» Description of the task
Return the material below exactly, but only from the line with "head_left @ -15" through the line with "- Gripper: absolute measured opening", and without its pictures.

» Supplied material
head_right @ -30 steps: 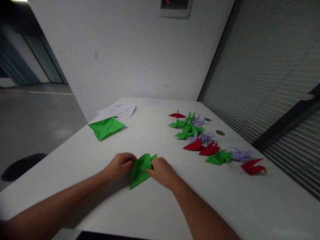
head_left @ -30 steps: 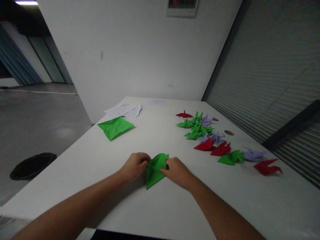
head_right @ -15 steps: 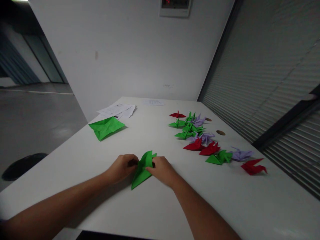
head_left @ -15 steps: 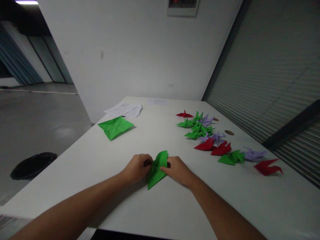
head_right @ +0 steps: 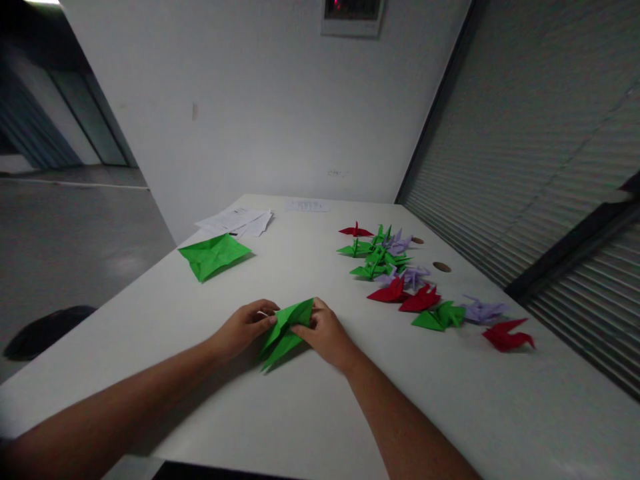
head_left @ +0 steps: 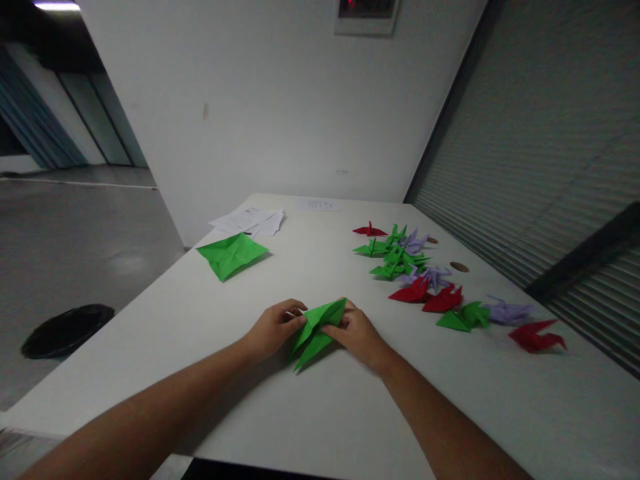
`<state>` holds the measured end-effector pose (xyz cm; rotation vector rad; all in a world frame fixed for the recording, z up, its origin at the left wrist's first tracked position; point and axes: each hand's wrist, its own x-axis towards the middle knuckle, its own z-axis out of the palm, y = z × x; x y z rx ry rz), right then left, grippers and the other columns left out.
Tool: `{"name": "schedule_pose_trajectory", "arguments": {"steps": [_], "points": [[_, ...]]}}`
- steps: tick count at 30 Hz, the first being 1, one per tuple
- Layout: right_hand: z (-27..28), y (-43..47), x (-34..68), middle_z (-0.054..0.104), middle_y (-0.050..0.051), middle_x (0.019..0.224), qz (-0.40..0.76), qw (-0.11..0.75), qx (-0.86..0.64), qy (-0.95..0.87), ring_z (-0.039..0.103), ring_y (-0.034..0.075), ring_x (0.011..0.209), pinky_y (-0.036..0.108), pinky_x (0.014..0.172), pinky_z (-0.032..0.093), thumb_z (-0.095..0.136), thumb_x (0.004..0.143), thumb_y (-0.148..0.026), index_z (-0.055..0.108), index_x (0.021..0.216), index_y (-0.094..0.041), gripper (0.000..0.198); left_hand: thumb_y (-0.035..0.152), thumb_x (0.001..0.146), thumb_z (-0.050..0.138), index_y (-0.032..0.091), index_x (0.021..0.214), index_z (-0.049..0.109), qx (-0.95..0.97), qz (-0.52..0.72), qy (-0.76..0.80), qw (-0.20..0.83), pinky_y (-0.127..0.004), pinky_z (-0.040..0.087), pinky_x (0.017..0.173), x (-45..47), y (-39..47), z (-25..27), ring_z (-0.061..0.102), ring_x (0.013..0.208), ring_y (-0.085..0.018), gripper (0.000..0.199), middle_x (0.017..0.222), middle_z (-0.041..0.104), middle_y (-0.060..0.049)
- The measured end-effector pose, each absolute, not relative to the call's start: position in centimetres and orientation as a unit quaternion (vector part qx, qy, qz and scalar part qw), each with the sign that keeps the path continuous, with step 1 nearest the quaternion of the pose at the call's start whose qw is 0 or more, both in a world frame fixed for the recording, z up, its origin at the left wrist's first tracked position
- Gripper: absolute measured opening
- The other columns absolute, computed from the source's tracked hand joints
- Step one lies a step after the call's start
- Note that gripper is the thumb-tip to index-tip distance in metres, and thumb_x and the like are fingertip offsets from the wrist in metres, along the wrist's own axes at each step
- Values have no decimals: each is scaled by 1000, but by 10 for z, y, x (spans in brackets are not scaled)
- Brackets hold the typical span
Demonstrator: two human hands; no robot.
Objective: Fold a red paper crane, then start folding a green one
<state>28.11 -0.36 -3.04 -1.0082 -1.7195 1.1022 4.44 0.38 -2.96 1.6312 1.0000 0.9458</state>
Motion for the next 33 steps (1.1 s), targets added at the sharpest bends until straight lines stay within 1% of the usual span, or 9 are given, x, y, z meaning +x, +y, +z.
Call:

» Reply to the task
head_left @ -15 steps: 
head_right @ +0 steps: 
head_left @ +0 steps: 
`<state>` holds the measured end-effector pose (xyz cm; rotation vector rad; all in a world frame fixed for the recording, z up, its origin at the left wrist's first tracked position; point and axes: each hand's wrist, its own x-axis towards the middle knuckle, its own z-axis out of the palm, y = z × x; x y z rx ry rz), right then left, grippers and the other columns left out.
Tool: `{"name": "schedule_pose_trajectory", "arguments": {"steps": [_], "points": [[_, ...]]}}`
- steps: tick count at 30 Hz, the first being 1, one per tuple
- Layout: right_hand: z (-27..28), y (-43..47), x (-34..68), middle_z (-0.054..0.104), middle_y (-0.050..0.051), middle_x (0.019..0.224), qz (-0.40..0.76), qw (-0.11..0.75), qx (-0.86..0.64), qy (-0.95..0.87), ring_z (-0.039..0.103), ring_y (-0.034..0.075), ring_x (0.011..0.209), pinky_y (-0.036..0.108), pinky_x (0.014..0.172), pinky_z (-0.032..0.093), thumb_z (-0.095..0.136), thumb_x (0.004..0.143), thumb_y (-0.148..0.026), index_z (-0.055..0.108), index_x (0.021..0.216), index_y (-0.094..0.041), gripper (0.000..0.198); left_hand: thumb_y (-0.035..0.152), thumb_x (0.001..0.146), thumb_z (-0.050..0.138), index_y (-0.032..0.091), index_x (0.021..0.214), index_z (-0.049..0.109), qx (-0.95..0.97), qz (-0.52..0.72), qy (-0.76..0.80), qw (-0.20..0.83), pinky_y (-0.127..0.004), pinky_z (-0.040..0.087), pinky_x (0.017..0.173), x (-45..47), y (-39..47), z (-25..27), ring_z (-0.061..0.102), ring_x (0.013..0.208), ring_y (-0.085..0.018), gripper (0.000..0.199), middle_x (0.017..0.222), middle_z (-0.041..0.104), middle_y (-0.060..0.049)
- The measured end-effector pose, each absolute, not relative to the call's start: position in centimetres and orientation as a unit quaternion (vector part qx, qy, qz and scalar part qw), each with the sign that keeps the path continuous, with step 1 nearest the quaternion of the pose at the call's start whose qw is 0 or more, both in a world frame fixed for the recording, z up, its origin at the left wrist's first tracked position
- Gripper: absolute measured opening

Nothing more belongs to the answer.